Generative Adversarial Networks (GANs) have achieved considerable success in high fidelity image synthesis and downstream applications, such as PGGAN, StyleGAN, BigGAN and so on. But GAN has no way to inference for the latent code, which leads to the development of GAN inversion in these years. GAN inversion aims to reverse a target image back to a code in the latent space such that the inverted code can be as close to the target image as possible.

Formally speaking, given a pre-trained generator $G$ and a target image $x$, we are required to find an optimal latent code $z$, such that $x = G(z)$. In this paper, we mainly discuss the PGGAN-like or BigGAN-like pretrained generator which doesn’t include style-like modules like StyleGAN. The target code $z$ could be optimized by Gradient Descent:

\[\min_{z} \|x - G(z)\|^2_2 + \|V(x) - V(G(z))\|_1, \tag{1}\]where $V$ denotes a pre-trained network for feature extraction.

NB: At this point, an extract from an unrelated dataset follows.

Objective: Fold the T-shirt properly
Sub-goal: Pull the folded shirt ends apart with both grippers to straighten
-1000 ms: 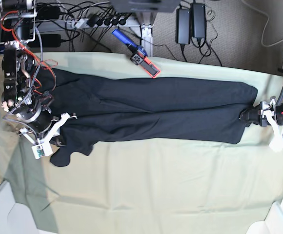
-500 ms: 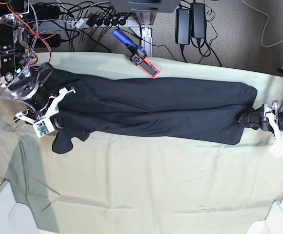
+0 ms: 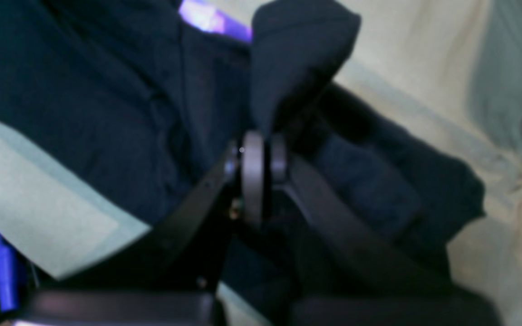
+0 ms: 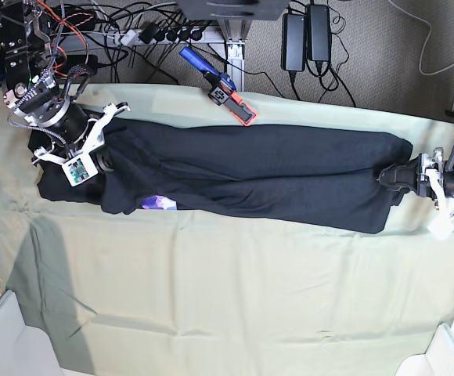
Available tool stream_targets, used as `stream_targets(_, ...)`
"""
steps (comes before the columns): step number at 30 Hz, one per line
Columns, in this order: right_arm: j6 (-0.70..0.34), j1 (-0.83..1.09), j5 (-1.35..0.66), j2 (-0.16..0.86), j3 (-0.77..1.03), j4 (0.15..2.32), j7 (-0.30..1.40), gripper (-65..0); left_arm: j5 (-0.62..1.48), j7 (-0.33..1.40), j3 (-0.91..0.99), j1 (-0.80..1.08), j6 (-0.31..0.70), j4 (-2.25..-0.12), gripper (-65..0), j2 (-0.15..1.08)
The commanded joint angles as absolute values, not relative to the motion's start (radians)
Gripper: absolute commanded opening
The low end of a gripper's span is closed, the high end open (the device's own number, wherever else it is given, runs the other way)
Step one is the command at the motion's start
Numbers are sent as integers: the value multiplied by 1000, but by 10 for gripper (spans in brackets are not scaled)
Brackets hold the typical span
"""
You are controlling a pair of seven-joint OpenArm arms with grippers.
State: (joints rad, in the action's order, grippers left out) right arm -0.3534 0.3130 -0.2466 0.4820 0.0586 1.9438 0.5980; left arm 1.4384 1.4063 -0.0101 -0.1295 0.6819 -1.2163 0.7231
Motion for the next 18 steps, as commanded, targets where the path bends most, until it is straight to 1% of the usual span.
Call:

We show some inversion results from Bau D., et al in Figure 1. From the results, we can see that inversion result produces reasonable reconstruction because inversion images has similar semantical structure with the target images, but the inversion results are hardly satisfactory. You can refer to paper (Bau D., et al) for their deeper analysis on what GAN cannot generate.

As reported in Gu J., et al, the expressiveness of a single latent code is less satisfactory for the case where the target image is out of the distribution of the GAN’s training data. In their model which is named mGANprior, multiple latent codes are used, and the corresponding intermediate feature maps are combined to improve the inversion performance. Formally speaking, they split the generator $G$ into two subnetworks along $l$-th layer: $G^l_1$ and $G^l_2$. The objective is to determine a set of latent codes $\textbf{z} = {z_1, z_2, \cdots, z_K}$ and a set of weighting vectors $\textbf{w} = {w_1, w_2, \cdots, w_K}$ for image reconstruction as follows:

\(\tilde{x}=G^l_2\left( \sum_{k=1}^{K}G_1^l(z_k)\odot w_k \right),\tag{2}\) where the dimension of $w_k$ is the same as the number of channels, and the operation $\odot$ represents channel-wise multiplication. To ensure the consistency between the original input and the reconstruction at both low and high levels, the optimization problem is defined as follows:

\(\min_{\textbf{z},\textbf{w}} \|x - \tilde{x}\|^2_2 + \|V(x) - V(\tilde{x})\|_1. \tag{3}\) The most different part between equation $(1)$ and $(3)$ are the parameters to be optimized. In eqation $(1)$, only 1 latent code is optimized, while there are $K$ latent codes and $K$ mixing weights to be optimized in equation $(3)$. We show our implementation of mGANprior in Figure 2. We can see that Gu J., et al only regress to original image in the pixel-wise level instead of in semantic level, and also the results are also blurry.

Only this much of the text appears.